(Beginning of MATERIALS PROVIDED)

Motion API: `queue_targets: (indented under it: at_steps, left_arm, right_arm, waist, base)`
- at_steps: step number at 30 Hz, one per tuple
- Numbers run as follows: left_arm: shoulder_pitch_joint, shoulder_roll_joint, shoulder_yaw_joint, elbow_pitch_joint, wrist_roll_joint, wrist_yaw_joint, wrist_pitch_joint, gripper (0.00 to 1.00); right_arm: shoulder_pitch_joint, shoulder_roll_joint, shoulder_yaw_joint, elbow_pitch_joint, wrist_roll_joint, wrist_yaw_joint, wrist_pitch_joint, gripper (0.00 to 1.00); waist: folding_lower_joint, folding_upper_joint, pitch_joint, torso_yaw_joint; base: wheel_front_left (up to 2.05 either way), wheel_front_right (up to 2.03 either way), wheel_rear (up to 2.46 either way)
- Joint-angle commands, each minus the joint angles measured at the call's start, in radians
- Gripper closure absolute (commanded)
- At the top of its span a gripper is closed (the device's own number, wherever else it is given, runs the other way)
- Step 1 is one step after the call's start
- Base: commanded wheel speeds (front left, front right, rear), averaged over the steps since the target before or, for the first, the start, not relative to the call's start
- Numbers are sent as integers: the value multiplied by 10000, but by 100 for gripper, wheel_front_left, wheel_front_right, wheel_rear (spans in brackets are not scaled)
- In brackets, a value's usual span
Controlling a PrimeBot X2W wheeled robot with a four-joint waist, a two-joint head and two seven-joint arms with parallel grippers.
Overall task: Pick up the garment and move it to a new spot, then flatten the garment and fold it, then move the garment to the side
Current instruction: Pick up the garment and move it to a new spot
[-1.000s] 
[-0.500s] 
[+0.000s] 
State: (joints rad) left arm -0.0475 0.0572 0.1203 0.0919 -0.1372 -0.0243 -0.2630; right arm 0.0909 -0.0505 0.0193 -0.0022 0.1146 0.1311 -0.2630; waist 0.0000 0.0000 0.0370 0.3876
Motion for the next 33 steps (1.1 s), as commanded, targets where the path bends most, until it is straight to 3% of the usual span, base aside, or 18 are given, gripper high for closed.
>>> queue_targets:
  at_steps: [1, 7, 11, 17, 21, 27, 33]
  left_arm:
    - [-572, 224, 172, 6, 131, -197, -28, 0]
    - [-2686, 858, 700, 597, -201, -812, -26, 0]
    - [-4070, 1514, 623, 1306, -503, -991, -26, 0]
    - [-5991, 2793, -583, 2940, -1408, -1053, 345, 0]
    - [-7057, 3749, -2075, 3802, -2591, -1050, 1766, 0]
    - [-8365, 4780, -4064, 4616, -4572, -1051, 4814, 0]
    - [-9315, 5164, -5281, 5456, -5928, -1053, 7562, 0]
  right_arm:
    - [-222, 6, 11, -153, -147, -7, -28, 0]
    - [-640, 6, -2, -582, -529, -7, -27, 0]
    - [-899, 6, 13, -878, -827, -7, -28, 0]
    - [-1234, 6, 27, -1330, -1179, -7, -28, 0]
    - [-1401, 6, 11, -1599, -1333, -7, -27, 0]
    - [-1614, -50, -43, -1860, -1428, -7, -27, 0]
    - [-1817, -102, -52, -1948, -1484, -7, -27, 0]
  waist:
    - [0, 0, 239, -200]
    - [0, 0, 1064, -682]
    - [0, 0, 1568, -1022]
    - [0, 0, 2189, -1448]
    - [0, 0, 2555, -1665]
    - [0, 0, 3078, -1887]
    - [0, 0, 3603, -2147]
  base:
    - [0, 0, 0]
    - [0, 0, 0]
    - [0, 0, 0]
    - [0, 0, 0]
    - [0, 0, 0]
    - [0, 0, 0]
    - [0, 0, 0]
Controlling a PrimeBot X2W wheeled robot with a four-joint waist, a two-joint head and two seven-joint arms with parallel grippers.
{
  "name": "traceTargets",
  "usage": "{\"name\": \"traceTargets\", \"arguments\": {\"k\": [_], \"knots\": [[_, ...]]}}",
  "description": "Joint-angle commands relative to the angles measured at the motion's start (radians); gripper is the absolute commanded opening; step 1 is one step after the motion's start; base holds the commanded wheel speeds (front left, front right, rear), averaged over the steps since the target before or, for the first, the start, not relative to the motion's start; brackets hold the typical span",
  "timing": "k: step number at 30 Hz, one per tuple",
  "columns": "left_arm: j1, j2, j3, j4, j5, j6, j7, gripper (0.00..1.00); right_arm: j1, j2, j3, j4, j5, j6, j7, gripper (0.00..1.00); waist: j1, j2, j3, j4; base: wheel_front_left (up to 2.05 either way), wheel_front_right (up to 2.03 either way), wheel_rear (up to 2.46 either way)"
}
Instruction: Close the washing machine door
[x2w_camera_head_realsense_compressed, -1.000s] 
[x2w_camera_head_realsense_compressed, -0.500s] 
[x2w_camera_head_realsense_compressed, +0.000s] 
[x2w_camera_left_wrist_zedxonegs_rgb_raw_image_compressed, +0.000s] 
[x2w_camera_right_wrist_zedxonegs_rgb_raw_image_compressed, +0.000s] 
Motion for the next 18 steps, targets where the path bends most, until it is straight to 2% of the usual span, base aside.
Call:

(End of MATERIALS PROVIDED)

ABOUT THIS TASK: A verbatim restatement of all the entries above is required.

COMPLETED EXERCISE:
Motion API: `queue_targets: (indented under it: at_steps, left_arm, right_arm, waist, base)`
- at_steps: step number at 30 Hz, one per tuple
- Numbers run as follows: left_arm: shoulder_pitch_joint, shoulder_roll_joint, shoulder_yaw_joint, elbow_pitch_joint, wrist_roll_joint, wrist_yaw_joint, wrist_pitch_joint, gripper (0.00 to 1.00); right_arm: shoulder_pitch_joint, shoulder_roll_joint, shoulder_yaw_joint, elbow_pitch_joint, wrist_roll_joint, wrist_yaw_joint, wrist_pitch_joint, gripper (0.00 to 1.00); waist: folding_lower_joint, folding_upper_joint, pitch_joint, torso_yaw_joint; base: wheel_front_left (up to 2.05 either way), wheel_front_right (up to 2.03 either way), wheel_rear (up to 2.46 either way)
- Joint-angle commands, each minus the joint angles measured at the call's start, in radians
- Gripper closure absolute (commanded)
- At the top of its span a gripper is closed (the device's own number, wherever else it is given, runs the other way)
- Step 1 is one step after the call's start
- Base: commanded wheel speeds (front left, front right, rear), averaged over the steps since the target before or, for the first, the start, not relative to the call's start
- Numbers are sent as integers: the value multiplied by 10000, but by 100 for gripper, wheel_front_left, wheel_front_right, wheel_rear (spans in brackets are not scaled)
- In brackets, a value's usual span
Controlling a PrimeBot X2W wheeled robot with a four-joint waist, a two-joint head and two seven-joint arms with parallel grippers.
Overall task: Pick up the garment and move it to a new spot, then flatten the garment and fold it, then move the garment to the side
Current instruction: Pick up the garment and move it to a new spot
[-1.000s] 
[-0.500s] 
[+0.000s] 
State: (joints rad) left arm -0.0475 0.0572 0.1203 0.0919 -0.1372 -0.0243 -0.2630; right arm 0.0909 -0.0505 0.0193 -0.0022 0.1146 0.1311 -0.2630; waist 0.0000 0.0000 0.0370 0.3876
Motion for the next 33 steps (1.1 s), as commanded, targets where the path bends most, until it is straight to 3% of the usual span, base aside, or 18 are given, gripper high for closed.
>>> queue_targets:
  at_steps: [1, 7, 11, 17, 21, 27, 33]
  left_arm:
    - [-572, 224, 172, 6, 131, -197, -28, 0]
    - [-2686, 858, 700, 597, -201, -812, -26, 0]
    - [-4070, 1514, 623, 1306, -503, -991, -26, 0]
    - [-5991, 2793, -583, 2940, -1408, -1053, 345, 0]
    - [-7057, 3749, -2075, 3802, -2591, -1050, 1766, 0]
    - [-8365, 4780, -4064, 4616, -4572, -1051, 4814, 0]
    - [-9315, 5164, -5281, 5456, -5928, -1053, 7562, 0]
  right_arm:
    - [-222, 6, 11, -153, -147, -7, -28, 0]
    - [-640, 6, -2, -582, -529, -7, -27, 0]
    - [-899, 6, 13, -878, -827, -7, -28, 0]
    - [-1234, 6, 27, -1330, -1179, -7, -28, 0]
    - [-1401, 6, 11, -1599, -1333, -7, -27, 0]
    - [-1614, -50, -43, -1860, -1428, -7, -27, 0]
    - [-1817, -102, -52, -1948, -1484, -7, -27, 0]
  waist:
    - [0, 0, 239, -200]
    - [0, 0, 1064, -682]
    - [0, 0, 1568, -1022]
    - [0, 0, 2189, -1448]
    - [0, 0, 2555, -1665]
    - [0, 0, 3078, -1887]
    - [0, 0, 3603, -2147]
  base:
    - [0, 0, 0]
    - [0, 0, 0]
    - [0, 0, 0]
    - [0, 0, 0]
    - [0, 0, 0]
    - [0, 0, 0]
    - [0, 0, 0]
Controlling a PrimeBot X2W wheeled robot with a four-joint waist, a two-joint head and two seven-joint arms with parallel grippers.
{
  "name": "traceTargets",
  "usage": "{\"name\": \"traceTargets\", \"arguments\": {\"k\": [_], \"knots\": [[_, ...]]}}",
  "description": "Joint-angle commands relative to the angles measured at the motion's start (radians); gripper is the absolute commanded opening; step 1 is one step after the motion's start; base holds the commanded wheel speeds (front left, front right, rear), averaged over the steps since the target before or, for the first, the start, not relative to the motion's start; brackets hold the typical span",
  "timing": "k: step number at 30 Hz, one per tuple",
  "columns": "left_arm: j1, j2, j3, j4, j5, j6, j7, gripper (0.00..1.00); right_arm: j1, j2, j3, j4, j5, j6, j7, gripper (0.00..1.00); waist: j1, j2, j3, j4; base: wheel_front_left (up to 2.05 either way), wheel_front_right (up to 2.03 either way), wheel_rear (up to 2.46 either way)"
}
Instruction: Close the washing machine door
[x2w_camera_head_realsense_compressed, -1.000s] 
[x2w_camera_head_realsense_compressed, -0.500s] 
[x2w_camera_head_realsense_compressed, +0.000s] 
[x2w_camera_left_wrist_zedxonegs_rgb_raw_image_compressed, +0.000s] 
[x2w_camera_right_wrist_zedxonegs_rgb_raw_image_compressed, +0.000s] 
Motion for the next 18 steps, targets where the path bends most, until it is straight to 2% of the usual span, base aside.
Call:

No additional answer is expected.